What is being asked: After locating the line with "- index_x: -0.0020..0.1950" in the data that follows, return it and every later line exactly, up to and including the line with "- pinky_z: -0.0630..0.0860".

Records for this exercise:
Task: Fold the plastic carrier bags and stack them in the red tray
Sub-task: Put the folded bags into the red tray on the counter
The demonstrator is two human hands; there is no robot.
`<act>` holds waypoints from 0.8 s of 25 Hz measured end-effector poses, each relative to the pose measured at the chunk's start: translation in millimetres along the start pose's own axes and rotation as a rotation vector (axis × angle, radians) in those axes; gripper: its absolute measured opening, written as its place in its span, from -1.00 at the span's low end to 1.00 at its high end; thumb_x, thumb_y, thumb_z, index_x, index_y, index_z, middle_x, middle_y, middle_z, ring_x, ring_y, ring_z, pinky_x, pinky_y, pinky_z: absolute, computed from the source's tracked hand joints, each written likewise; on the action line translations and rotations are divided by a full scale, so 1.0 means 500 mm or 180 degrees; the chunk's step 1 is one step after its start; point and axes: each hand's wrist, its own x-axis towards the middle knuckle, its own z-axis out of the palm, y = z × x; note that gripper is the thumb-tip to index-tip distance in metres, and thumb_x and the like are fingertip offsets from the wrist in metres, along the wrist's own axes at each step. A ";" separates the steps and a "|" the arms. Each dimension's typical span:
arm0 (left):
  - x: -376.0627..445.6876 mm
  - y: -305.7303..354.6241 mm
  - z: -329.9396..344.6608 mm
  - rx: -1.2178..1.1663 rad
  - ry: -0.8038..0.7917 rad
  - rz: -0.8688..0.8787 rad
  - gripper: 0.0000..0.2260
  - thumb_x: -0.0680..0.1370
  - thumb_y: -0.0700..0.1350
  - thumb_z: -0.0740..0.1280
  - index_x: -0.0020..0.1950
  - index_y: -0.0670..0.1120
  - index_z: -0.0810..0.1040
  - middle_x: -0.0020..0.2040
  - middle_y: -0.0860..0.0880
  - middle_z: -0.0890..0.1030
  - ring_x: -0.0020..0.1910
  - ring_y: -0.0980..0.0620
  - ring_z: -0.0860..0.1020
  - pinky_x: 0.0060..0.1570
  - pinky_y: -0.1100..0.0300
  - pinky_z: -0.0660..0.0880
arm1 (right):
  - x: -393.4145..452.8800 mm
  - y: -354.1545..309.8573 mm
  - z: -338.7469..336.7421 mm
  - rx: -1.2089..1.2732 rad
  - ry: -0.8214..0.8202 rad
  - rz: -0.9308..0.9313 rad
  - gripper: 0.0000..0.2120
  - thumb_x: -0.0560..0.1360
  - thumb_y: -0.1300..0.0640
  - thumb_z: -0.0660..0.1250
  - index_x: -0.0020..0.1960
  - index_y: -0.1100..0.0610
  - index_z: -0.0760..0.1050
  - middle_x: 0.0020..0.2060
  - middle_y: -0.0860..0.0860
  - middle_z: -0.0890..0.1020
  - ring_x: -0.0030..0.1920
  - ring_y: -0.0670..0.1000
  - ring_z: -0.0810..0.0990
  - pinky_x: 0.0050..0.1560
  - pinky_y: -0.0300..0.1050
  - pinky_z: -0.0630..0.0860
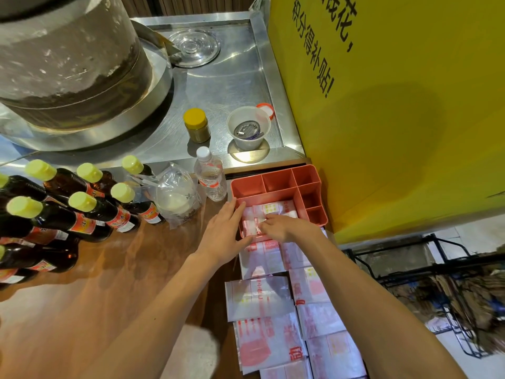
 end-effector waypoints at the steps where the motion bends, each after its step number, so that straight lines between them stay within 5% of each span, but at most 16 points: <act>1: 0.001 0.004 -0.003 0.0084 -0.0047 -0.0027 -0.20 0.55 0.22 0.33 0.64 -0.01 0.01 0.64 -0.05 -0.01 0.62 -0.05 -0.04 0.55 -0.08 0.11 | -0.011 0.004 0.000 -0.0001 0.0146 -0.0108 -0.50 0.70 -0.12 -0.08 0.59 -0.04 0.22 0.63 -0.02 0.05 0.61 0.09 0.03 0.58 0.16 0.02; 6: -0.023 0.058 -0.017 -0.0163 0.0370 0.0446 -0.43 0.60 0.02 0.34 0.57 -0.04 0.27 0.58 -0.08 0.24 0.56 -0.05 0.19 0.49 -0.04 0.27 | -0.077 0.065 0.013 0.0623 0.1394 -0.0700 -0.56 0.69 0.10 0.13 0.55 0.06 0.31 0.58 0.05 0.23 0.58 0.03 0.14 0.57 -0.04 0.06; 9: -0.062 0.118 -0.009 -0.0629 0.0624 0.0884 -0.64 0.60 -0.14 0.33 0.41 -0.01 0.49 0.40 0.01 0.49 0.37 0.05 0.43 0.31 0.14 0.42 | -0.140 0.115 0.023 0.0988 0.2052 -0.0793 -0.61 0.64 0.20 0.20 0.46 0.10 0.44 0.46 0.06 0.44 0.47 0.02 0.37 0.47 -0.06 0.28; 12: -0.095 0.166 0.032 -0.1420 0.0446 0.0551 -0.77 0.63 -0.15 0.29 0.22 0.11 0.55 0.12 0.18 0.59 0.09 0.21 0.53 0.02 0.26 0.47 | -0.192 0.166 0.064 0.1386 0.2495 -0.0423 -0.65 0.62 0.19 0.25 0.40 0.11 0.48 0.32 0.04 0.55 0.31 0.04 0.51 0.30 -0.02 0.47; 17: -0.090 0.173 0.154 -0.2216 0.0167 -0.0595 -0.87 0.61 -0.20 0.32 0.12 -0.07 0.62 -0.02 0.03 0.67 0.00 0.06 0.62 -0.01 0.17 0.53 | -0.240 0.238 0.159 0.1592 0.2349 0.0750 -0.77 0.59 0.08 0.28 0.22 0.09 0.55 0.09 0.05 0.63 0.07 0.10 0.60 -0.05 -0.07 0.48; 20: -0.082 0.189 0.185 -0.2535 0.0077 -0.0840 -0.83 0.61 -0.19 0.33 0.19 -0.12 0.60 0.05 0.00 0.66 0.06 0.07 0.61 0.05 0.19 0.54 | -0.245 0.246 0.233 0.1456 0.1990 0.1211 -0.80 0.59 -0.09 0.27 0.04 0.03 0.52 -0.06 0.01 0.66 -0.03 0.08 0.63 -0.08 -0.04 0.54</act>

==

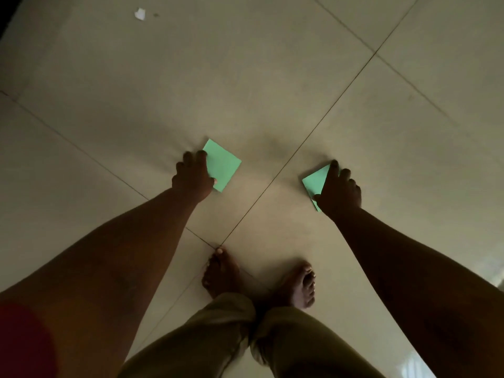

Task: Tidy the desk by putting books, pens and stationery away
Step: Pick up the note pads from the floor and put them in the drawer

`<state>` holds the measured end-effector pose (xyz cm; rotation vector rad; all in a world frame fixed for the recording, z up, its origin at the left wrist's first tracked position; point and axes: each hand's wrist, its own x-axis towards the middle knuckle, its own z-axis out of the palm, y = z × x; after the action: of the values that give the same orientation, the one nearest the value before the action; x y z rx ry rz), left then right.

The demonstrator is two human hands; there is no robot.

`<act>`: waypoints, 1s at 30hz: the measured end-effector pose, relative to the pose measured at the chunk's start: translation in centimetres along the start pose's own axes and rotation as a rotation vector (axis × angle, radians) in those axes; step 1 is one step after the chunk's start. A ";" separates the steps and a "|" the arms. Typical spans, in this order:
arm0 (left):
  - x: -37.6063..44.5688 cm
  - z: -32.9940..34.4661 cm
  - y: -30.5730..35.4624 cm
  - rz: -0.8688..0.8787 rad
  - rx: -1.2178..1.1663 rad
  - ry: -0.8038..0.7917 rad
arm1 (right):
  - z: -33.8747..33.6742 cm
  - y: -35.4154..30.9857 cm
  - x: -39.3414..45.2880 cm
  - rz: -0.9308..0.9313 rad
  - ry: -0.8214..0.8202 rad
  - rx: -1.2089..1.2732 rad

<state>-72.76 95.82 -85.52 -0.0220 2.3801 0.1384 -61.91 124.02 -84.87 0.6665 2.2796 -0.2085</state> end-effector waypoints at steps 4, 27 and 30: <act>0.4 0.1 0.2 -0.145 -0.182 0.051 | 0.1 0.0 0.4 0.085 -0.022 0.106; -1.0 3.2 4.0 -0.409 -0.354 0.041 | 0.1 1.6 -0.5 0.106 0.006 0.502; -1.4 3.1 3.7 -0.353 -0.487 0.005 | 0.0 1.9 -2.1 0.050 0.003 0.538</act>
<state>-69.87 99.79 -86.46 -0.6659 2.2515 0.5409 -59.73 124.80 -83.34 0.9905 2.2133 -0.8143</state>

Solution:
  - index_x: -0.0020..0.1950
  - index_y: -0.0670..0.1120
  - index_z: -0.0810..0.1040
  - middle_x: -0.0020..0.2040
  - middle_y: -0.0860..0.0880
  - middle_z: -0.0890..0.1030
  - ring_x: -0.0020..0.1910
  - ring_y: -0.0980..0.0620
  - ring_z: -0.0860..0.1020
  - pinky_x: 0.0060..0.1570
  - pinky_y: -0.1100..0.0300
  - pinky_z: -0.0660..0.0880
arm1 (right):
  - x: -393.4145..452.8800 mm
  - y: -354.1545..309.8573 mm
  - z: -338.7469..336.7421 mm
  - rx: -1.2089..1.2732 rad
  - ry: -0.8214..0.8202 rad
  - rz: -0.9308..0.9313 rad
  - gripper: 0.0000..0.2120
  - thumb_x: -0.0560..0.1360
  - thumb_y: -0.1300..0.0640
  - thumb_z: -0.0660..0.1250
  - index_x: -0.0020..0.1960
  - index_y: -0.1100..0.0610
  - index_z: -0.0760..0.1050
  - middle_x: 0.0020..0.2060
  - middle_y: -0.0860..0.0860
  - middle_z: -0.0890..0.1020
  - ring_x: -0.0030..0.1920
  - ring_y: -0.0670..0.1000
  - ring_z: -0.0810..0.0990
  - pinky_x: 0.0050..0.1560
  - pinky_y: -0.0300..0.1050
  - pinky_z: -0.0630..0.0860

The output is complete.